The problems I see in your position concerning vehicular bicycling is that it depends on the good intentions and competence of both the drivers and the bicyclists. Neither can be relied upon. Vehicular cycling as you have described it (and yes, I've read your book), puts the cyclist into the traffic, to be dealt with as a "vehicle" in the traffic pattern. However, what happens is that the cyclist, even the elite cyclists, creates a deflection of traffic flow patterns. American drivers are notoriously impatient, and I've honked at at 25 mph+ going downhill here in the Portland area. Now, there is a national epidemic of distracted driving which is throwing a real monkey wrench into your vehicular cycling assumptions. And, we still have the epidemic of DUII, which
took the life of one of your main proponents, Ken Kifer.
All of this tells me that we need to look elsewhere for answers to getting more people bicycling, which from your lecture and writings here apparently is not a priority of yours. The
Dutch have very good ideas that are being listened to and brought back here too. When I was a kid, I rode my bike everywhere (1952-1967, after which I entered the U.S. Air Force during the Vietnam War). I rode to school daily, and downtown to the YMCA for swim team practice.
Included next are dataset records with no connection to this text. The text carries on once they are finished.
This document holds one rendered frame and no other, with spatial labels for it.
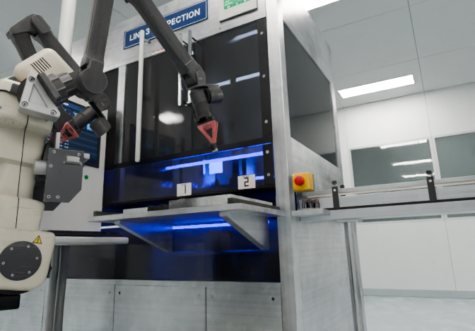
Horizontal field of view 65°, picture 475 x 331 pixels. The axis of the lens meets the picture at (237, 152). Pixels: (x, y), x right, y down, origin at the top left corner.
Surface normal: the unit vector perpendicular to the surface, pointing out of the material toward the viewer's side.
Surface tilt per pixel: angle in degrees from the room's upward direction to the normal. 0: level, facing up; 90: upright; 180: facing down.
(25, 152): 90
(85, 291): 90
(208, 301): 90
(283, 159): 90
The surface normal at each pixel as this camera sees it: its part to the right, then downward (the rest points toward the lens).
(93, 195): 0.90, -0.13
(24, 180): 0.57, -0.22
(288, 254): -0.48, -0.20
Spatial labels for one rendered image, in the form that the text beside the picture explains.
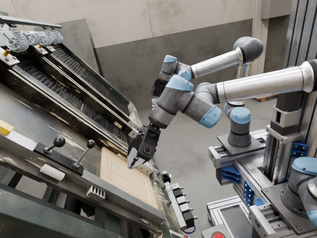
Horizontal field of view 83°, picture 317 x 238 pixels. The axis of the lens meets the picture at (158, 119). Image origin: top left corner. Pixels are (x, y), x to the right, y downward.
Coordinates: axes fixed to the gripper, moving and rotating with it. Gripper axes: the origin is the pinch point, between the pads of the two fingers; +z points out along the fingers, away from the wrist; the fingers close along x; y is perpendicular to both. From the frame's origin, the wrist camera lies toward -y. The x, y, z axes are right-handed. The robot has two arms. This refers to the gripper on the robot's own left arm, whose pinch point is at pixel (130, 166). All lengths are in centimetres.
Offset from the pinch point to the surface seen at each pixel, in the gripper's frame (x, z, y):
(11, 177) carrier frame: 80, 127, 83
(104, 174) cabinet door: 6.7, 24.2, 19.9
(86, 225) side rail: 3.8, 17.4, -13.0
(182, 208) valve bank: -49, 36, 38
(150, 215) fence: -24.6, 31.9, 17.1
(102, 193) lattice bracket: 3.2, 23.5, 7.6
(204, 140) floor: -113, 41, 225
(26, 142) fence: 36.2, 11.4, 1.0
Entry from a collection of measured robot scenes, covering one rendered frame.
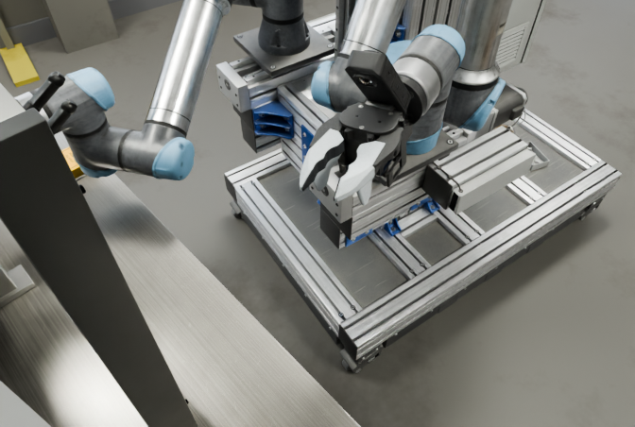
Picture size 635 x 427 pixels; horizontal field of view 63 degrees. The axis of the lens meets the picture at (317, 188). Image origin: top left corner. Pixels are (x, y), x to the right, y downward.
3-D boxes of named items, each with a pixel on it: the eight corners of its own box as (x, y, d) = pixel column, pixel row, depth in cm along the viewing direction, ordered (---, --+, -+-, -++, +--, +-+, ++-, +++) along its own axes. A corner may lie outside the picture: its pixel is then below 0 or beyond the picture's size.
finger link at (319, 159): (308, 218, 59) (356, 173, 64) (300, 180, 55) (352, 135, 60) (288, 208, 61) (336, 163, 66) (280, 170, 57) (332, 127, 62)
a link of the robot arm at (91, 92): (124, 116, 90) (109, 75, 83) (63, 146, 85) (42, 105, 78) (101, 96, 94) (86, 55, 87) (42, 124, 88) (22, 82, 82)
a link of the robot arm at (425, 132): (384, 115, 91) (390, 61, 83) (444, 137, 87) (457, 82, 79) (363, 142, 86) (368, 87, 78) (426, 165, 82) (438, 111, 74)
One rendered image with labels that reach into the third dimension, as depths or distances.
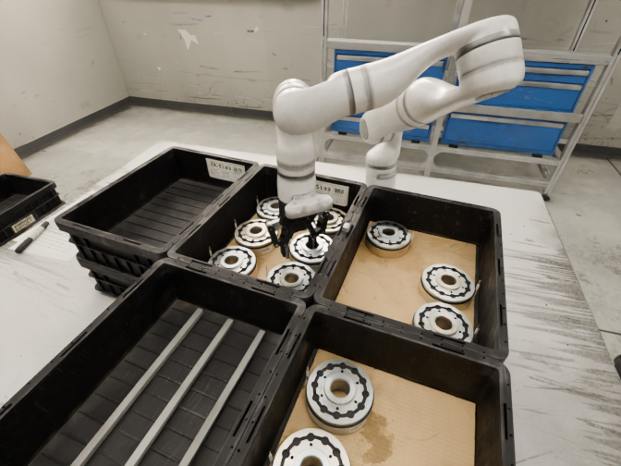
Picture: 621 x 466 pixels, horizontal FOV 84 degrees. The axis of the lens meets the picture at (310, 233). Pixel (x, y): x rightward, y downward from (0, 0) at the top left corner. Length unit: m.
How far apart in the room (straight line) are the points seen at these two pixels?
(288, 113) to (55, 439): 0.58
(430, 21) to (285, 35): 1.24
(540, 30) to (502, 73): 2.85
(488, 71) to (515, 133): 2.13
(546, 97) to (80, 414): 2.64
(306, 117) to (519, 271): 0.76
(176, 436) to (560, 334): 0.82
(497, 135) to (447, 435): 2.31
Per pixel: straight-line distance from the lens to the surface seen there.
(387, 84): 0.58
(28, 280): 1.19
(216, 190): 1.06
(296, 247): 0.78
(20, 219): 1.83
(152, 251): 0.72
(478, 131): 2.69
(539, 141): 2.79
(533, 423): 0.83
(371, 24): 3.39
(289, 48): 3.59
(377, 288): 0.74
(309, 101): 0.55
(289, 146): 0.61
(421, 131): 2.67
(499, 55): 0.62
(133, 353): 0.71
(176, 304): 0.75
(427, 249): 0.86
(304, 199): 0.63
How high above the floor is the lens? 1.37
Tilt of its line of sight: 39 degrees down
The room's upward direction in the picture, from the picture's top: straight up
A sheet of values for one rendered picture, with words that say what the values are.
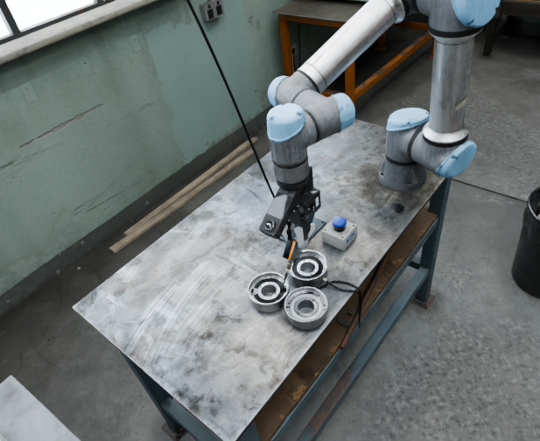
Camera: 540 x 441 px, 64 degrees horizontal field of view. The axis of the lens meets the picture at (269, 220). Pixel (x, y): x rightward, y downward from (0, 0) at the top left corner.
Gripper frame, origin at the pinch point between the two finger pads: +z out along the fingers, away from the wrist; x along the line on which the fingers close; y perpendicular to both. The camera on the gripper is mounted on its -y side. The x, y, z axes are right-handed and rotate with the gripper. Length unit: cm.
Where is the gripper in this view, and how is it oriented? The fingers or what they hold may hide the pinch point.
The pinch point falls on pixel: (294, 245)
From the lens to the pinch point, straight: 107.0
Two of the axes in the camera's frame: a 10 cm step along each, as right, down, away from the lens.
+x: -7.7, -3.5, 5.3
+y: 6.2, -5.8, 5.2
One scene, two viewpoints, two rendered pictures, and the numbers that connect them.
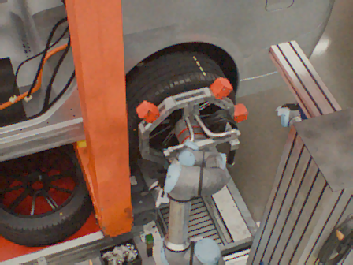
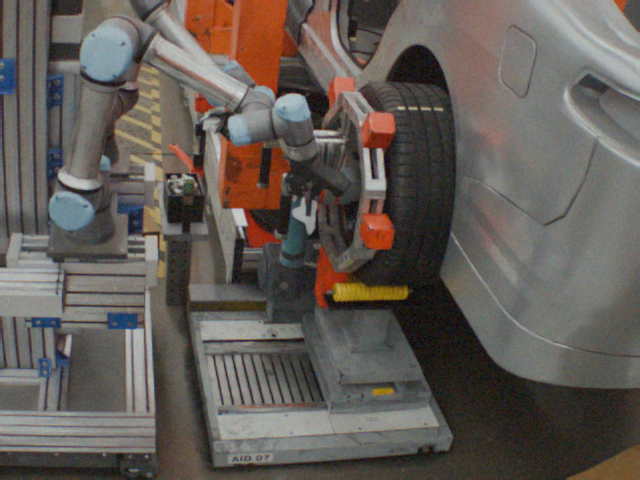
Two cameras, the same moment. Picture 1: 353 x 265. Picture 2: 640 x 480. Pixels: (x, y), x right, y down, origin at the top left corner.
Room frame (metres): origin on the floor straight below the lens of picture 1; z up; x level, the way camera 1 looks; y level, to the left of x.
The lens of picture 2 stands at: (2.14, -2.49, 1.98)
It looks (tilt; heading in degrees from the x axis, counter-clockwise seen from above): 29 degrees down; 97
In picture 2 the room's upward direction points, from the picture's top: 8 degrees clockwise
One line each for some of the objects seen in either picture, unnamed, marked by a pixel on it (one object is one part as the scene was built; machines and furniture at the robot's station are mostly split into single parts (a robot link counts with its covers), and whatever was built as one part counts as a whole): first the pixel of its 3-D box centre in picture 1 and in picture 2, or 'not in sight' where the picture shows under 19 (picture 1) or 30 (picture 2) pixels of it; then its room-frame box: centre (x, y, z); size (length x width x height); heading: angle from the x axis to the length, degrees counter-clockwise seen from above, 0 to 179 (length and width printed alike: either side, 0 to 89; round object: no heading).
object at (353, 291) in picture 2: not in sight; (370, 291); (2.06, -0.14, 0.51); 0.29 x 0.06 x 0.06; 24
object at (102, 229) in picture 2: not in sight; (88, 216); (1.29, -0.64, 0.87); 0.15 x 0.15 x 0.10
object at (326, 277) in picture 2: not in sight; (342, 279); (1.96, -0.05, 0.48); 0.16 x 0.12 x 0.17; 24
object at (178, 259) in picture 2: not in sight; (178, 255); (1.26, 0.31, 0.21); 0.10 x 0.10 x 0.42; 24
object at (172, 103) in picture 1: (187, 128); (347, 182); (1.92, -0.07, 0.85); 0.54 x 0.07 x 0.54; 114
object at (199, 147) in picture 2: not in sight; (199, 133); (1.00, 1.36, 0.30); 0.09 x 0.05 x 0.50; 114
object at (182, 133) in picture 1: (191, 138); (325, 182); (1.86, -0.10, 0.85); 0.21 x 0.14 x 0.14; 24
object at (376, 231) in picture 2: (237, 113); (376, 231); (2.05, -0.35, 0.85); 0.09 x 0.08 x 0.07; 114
But the traffic then was much different, as Salem, Oregon had a population of 49,313 (I know, as I passed that sign daily riding to grade school). The population today (2011) of Salem, Oregon is not 156,244, mostly on the same roads that I rode my bike on in the 1950s and 1960s. My family had one car, and now most family have one car per adult driver in the household. So things have changed dramatically since you first started the Vehicular Cycling concept in your book (my
Sixth Edition Effective Cycling, by John Forester has a copyright of 1993). So we are facing the same problems that the Dutch were facing in the 1970s with the increasing density of auto traffic, yet we depend on the sale of cars for much of our economy.
The deflection of traffic by the bicyclist I mentioned above is caused by the slower cyclist being in the traffic, and results in what I call a "bicycle-car (or truck) interaction." This happens whenever either the bicyclist or the driver must alter their behavior in response to the other. Whenever this happens with a discontinuity of travel patterns, there is the potential for an error, and a resulting traffic accident. This can happen even to the most competent bicyclist; witness what happened recently to
Bradley Wiggins! "Wiggins was thrown off his bike when a white Vauxhall Astra Envoy is thought to have pulled out of a petrol station in Wrightington and collided with him." I would not call an Olympic Champion and Tour de France winner "incompetent". You'll need to find a better means of explaining accidents such as these, and the same goes for your description of traffic engineers and others trying to find new ways of keeping cyclists healthy and promote cycling in the USA.